The carbon dioxide and alcohol vapor released during the fermentation process from the fermentation unit enter special compartments, where the water-alcohol liquid and carbon dioxide are separated. The content of ethyl alcohol in the mash should be up to 9.5 vol.%.
By the way, at the factory we were offered to try the brew.
Everywhere in the shops you can see such fountains. They are designed to wash the eyes in case of contact with dangerous products of production, which are lacking here.
Next, proceed to the distillation of alcohol from the mash and its rectification. Alcohol begins to stand out from the mash as a result of boiling at different temperatures. The distillation mechanism itself is based on the following pattern: alcohol and water have different boiling points (water - 100 degrees, alcohol - 78 ° C). The released steam begins to condense and collect in a separate container. Purification of alcohol from impurities is carried out at a distillation plant.
Above us is the floor with distillation units. There's a whole network of pipelines running down here, some for alcohol, some for water, some for steam, some for by-products.
And it's hot in the rectification room!!!
Raw alcohol (raw alcohol) obtained at the main stage of production cannot be used for food purposes, as it contains many harmful impurities (fusel oils, methyl alcohol, esters). Many impurities are poisonous and give alcohol an unpleasant odor, which is why raw alcohol is subjected to purification - rectification.

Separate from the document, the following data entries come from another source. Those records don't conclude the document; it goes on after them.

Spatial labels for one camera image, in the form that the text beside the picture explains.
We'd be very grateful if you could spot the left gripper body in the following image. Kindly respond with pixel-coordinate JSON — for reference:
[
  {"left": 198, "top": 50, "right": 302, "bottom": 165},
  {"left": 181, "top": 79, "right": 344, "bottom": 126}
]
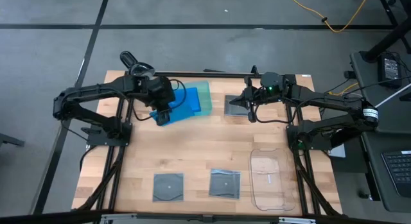
[{"left": 141, "top": 76, "right": 177, "bottom": 111}]

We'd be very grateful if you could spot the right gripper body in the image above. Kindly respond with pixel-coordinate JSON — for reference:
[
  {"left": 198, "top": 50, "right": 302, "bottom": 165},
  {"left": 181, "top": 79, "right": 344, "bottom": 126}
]
[{"left": 244, "top": 72, "right": 287, "bottom": 106}]

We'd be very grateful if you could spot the clear jewel case black inlay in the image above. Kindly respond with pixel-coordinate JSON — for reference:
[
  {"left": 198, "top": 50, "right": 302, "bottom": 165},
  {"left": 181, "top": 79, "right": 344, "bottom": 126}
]
[
  {"left": 152, "top": 172, "right": 185, "bottom": 203},
  {"left": 208, "top": 168, "right": 241, "bottom": 200},
  {"left": 223, "top": 94, "right": 251, "bottom": 117}
]

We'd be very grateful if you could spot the blue jewel case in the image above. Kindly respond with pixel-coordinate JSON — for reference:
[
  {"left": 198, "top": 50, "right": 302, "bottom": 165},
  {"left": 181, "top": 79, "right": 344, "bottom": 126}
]
[
  {"left": 175, "top": 87, "right": 202, "bottom": 113},
  {"left": 149, "top": 100, "right": 196, "bottom": 127}
]

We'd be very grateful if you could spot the open clear jewel case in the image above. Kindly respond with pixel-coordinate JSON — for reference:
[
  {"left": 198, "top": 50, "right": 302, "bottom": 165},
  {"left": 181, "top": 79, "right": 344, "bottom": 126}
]
[{"left": 72, "top": 69, "right": 343, "bottom": 218}]

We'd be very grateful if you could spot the translucent teal plastic tray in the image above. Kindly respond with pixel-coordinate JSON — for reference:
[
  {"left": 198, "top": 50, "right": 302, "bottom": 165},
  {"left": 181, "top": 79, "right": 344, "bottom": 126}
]
[{"left": 160, "top": 80, "right": 213, "bottom": 119}]

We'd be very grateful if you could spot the black gooseneck desk lamp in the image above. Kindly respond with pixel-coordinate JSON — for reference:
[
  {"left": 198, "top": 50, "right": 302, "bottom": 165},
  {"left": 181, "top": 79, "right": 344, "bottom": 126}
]
[{"left": 119, "top": 50, "right": 156, "bottom": 80}]

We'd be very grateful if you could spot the clear plastic tray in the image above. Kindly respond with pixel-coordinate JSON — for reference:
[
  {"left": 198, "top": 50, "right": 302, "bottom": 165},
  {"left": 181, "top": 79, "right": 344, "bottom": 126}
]
[{"left": 249, "top": 148, "right": 297, "bottom": 212}]

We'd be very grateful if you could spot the white paper sheet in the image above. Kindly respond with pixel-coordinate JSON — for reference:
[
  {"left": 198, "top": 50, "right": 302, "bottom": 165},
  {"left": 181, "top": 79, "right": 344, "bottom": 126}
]
[{"left": 329, "top": 143, "right": 347, "bottom": 159}]

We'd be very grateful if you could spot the dark grey desk top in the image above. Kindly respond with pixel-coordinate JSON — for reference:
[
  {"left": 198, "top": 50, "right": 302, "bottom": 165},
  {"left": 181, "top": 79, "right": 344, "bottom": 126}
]
[
  {"left": 361, "top": 130, "right": 411, "bottom": 214},
  {"left": 349, "top": 50, "right": 411, "bottom": 135}
]

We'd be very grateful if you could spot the black power adapter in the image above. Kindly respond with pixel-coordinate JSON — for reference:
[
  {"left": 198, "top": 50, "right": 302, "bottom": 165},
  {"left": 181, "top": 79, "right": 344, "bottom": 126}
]
[{"left": 378, "top": 53, "right": 403, "bottom": 89}]

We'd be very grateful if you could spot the black desk leg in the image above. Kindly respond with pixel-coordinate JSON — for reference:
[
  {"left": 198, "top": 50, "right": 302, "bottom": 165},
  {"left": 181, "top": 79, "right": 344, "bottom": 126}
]
[{"left": 359, "top": 0, "right": 411, "bottom": 63}]

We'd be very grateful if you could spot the white rod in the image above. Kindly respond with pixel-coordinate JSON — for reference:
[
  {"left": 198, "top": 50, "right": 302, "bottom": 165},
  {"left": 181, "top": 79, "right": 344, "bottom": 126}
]
[{"left": 374, "top": 83, "right": 411, "bottom": 108}]

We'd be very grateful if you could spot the dark chair leg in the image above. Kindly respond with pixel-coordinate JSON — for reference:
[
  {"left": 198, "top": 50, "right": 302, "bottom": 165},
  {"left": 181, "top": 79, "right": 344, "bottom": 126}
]
[{"left": 0, "top": 132, "right": 26, "bottom": 148}]

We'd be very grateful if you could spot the black keyboard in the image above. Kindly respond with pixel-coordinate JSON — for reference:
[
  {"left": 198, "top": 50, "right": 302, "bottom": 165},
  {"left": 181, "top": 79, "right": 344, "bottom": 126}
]
[{"left": 381, "top": 150, "right": 411, "bottom": 198}]

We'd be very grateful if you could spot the black crossbar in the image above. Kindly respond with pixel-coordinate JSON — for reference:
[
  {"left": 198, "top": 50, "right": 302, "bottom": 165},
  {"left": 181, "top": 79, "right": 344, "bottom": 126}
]
[{"left": 0, "top": 210, "right": 411, "bottom": 224}]

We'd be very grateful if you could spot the black left camera cable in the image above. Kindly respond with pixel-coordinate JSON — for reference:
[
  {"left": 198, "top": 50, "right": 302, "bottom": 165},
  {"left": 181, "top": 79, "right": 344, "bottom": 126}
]
[{"left": 131, "top": 97, "right": 158, "bottom": 121}]

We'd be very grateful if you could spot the black camera cable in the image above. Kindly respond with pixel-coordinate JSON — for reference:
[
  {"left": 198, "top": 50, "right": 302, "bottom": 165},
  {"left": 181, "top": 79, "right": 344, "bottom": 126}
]
[
  {"left": 255, "top": 100, "right": 301, "bottom": 125},
  {"left": 131, "top": 97, "right": 158, "bottom": 121}
]

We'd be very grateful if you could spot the black right camera cable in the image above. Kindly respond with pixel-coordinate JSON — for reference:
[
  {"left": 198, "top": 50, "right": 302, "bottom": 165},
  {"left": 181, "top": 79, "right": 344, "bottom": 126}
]
[{"left": 255, "top": 100, "right": 301, "bottom": 125}]

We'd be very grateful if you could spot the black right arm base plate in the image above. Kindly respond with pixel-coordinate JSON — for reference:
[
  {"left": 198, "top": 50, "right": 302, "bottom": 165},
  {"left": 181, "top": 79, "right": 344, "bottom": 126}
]
[{"left": 286, "top": 121, "right": 333, "bottom": 151}]

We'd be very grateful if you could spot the yellow cable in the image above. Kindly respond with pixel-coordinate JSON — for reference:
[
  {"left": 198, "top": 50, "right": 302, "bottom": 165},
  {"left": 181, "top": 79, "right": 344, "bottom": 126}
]
[
  {"left": 284, "top": 0, "right": 372, "bottom": 34},
  {"left": 327, "top": 82, "right": 360, "bottom": 97}
]

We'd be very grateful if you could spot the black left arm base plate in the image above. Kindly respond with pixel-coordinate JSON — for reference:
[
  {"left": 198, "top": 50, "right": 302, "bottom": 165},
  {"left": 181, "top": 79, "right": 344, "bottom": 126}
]
[{"left": 85, "top": 121, "right": 133, "bottom": 147}]

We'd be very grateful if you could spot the black power cable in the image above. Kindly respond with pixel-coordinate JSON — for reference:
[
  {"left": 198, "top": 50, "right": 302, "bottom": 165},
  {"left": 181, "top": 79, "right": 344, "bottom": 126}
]
[{"left": 322, "top": 74, "right": 411, "bottom": 97}]

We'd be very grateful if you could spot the silver aluminium extrusion post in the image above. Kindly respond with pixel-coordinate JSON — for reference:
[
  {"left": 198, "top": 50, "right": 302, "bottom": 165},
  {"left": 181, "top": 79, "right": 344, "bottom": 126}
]
[{"left": 278, "top": 216, "right": 317, "bottom": 224}]

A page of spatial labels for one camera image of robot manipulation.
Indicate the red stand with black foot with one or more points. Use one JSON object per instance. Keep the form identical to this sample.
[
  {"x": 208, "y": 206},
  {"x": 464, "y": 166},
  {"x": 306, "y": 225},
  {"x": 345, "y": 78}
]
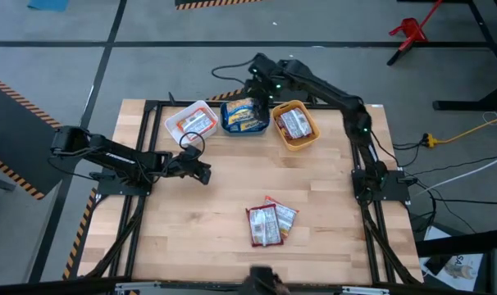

This process is based on different boiling points of ethyl, methyl and higher alcohols, esters. In this case, all impurities are conditionally divided into head, tail and intermediate.
Head impurities have a lower boiling point than ethyl alcohol. These include acetaldehyde and individual esters (ethyl acetate, ethyl formate, etc.) formed during distillation.
Tail impurities have a higher boiling point than ethyl alcohol. They mainly contain fusel oils and methyl alcohol.
The most difficult to separate fraction are intermediate impurities (ethyl ester of isobutyric acid and other esters).
When cleaning raw alcohol on distillation apparatus, harmful impurities are separated and the concentration of alcohol in the finished product increases (from 88% in raw alcohol to 96-96.5% in rectified product).
Ready alcohol with a strength of 96% is pumped into storage tanks.
You should look into these containers even more carefully than into containers with mash. Here you can get drunk in an instant ...
Ready alcohol is sent for control measurements and, if everything is in order, it is assigned the Alpha category, and then it will go to the production of vodka or other purposes ...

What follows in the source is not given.